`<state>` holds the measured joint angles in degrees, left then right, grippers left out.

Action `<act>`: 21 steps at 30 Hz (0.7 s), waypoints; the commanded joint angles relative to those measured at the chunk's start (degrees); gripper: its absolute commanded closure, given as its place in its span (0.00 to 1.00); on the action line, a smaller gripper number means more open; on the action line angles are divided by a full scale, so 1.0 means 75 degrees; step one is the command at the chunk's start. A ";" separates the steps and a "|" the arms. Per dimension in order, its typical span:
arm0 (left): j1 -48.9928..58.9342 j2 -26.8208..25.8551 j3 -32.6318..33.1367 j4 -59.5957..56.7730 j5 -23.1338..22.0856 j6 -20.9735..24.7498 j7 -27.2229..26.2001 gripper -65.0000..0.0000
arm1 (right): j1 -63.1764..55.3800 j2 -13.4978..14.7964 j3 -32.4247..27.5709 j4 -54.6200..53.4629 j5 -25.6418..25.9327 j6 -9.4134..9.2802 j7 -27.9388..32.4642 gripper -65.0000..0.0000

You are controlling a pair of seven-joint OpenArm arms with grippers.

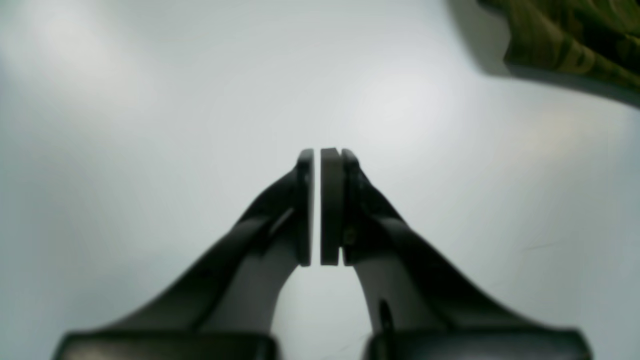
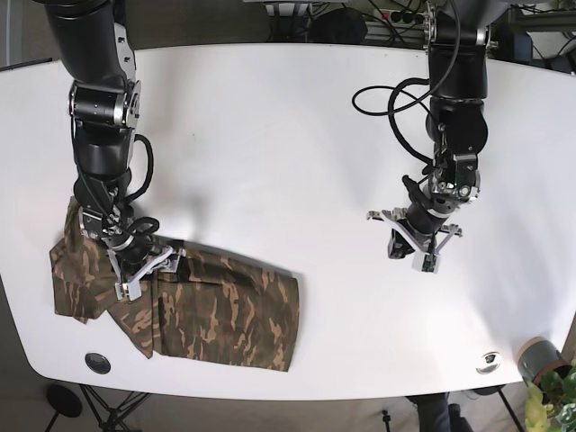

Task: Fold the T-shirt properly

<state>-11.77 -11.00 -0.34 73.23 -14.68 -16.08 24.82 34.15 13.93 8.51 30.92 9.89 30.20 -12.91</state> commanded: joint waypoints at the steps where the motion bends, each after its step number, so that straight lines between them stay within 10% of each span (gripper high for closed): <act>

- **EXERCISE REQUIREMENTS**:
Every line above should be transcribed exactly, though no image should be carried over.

- **ANSWER BOX**:
`<state>` holds the measured joint angles in degrees, left then right, grippers left out.

Action `<act>`: 21 steps at 30 Hz (0.7 s), waypoints; the commanded joint angles relative to those measured at the chunk's start (degrees); gripper: its absolute commanded closure, given as its place in its span (0.00 to 1.00); on the action line, a smaller gripper number means more open; on the action line angles are divided by a full scale, so 1.0 means 75 degrees; step one is the command at the chunk's start. A ";" separates the steps and a "|" the arms. Per dimension in order, its typical span:
arm0 (left): j1 -48.9928..58.9342 j2 -26.8208..25.8551 j3 -32.6318..33.1367 j4 -59.5957..56.7730 j5 -23.1338..22.0856 j6 -20.9735..24.7498 j7 -27.2229..26.2001 gripper -65.0000..0.0000
arm1 (right): j1 -63.1764..55.3800 j2 -13.4978..14.7964 j3 -32.4247..27.5709 j4 -54.6200..53.4629 j5 -25.6418..25.9327 j6 -9.4134..9.2802 j7 -27.9388..32.4642 gripper -65.0000..0.0000

You are controlling a pair of seven-joint OpenArm arms with grippers.


Task: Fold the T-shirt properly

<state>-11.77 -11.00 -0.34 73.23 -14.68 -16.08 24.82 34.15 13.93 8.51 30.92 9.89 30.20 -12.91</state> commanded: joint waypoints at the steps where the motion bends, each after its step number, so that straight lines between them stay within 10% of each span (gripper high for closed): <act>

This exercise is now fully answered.